- **WHAT TO PRODUCE**
Print every line below exactly as written, but leave the pictures behind.

- **INPUT DATA**
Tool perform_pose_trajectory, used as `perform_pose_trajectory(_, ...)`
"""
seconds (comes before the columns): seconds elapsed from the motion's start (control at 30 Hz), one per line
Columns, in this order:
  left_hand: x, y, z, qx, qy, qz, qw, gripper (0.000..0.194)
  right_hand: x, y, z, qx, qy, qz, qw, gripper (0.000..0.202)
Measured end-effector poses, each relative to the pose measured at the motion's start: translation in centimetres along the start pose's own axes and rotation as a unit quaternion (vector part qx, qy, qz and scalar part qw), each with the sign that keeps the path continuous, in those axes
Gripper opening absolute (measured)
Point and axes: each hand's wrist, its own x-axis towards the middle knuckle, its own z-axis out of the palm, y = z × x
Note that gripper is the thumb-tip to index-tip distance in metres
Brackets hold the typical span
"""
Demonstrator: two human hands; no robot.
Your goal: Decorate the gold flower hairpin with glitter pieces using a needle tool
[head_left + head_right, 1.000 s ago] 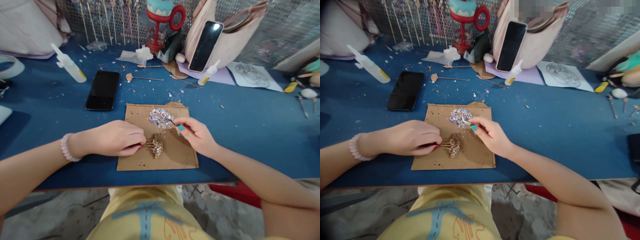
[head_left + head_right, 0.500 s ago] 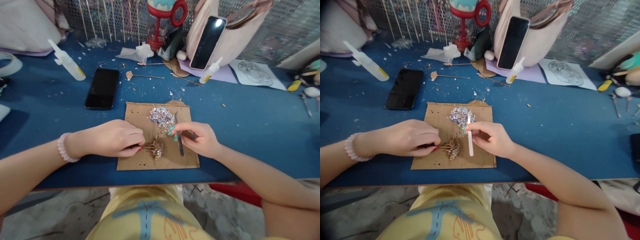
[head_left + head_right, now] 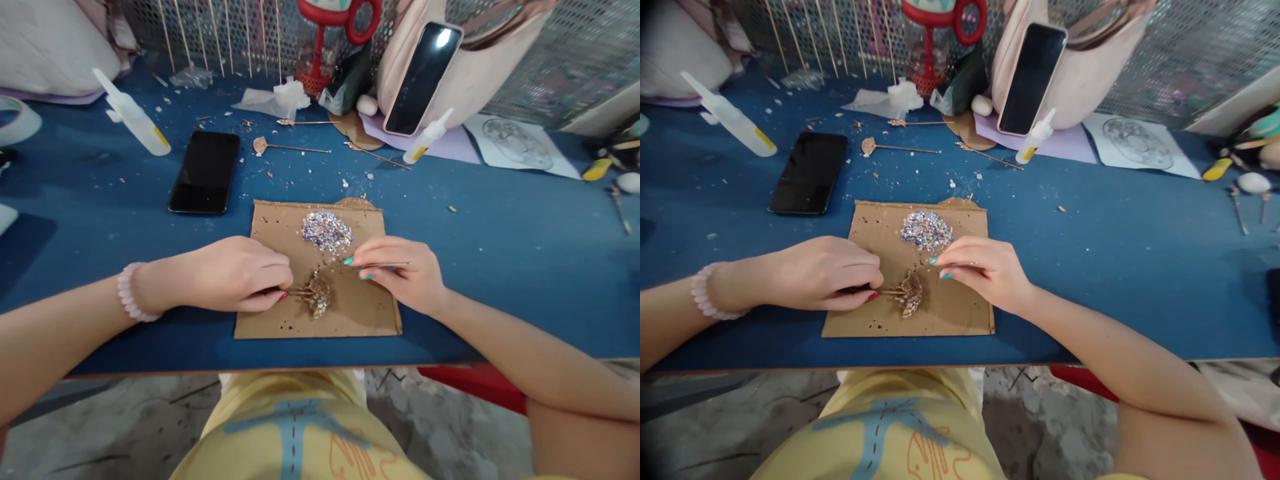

- **RESPONSE**
Tool perform_pose_trajectory, used as `perform_pose_trajectory(_, ...)`
"""
seconds (comes before the columns): seconds elapsed from the motion's start (control at 30 Hz), one per line
Columns, in this order:
  left_hand: x, y, z, qx, qy, qz, qw, gripper (0.000..0.194)
  right_hand: x, y, z, qx, qy, qz, qw, gripper (0.000..0.202)
Measured end-effector poses, each relative to the pose measured at the motion's start: translation in centimetres along the start pose's own axes and rotation as a unit quaternion (vector part qx, qy, qz and scalar part qw), each with the sign that keeps the path continuous, in those axes
Gripper opening absolute (measured)
Point and axes: each hand's wrist, its own x-axis towards the middle knuckle, its own z-axis out of the palm, y = z × x
Note that gripper is the thumb-tip to index-tip distance in metres
Brackets hold the typical span
"""
Demonstrator: two human hands; no robot.
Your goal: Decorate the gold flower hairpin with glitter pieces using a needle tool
[head_left + head_right, 1.000 s ago] 
[head_left + head_right, 0.500 s ago] 
[head_left + head_right, now] 

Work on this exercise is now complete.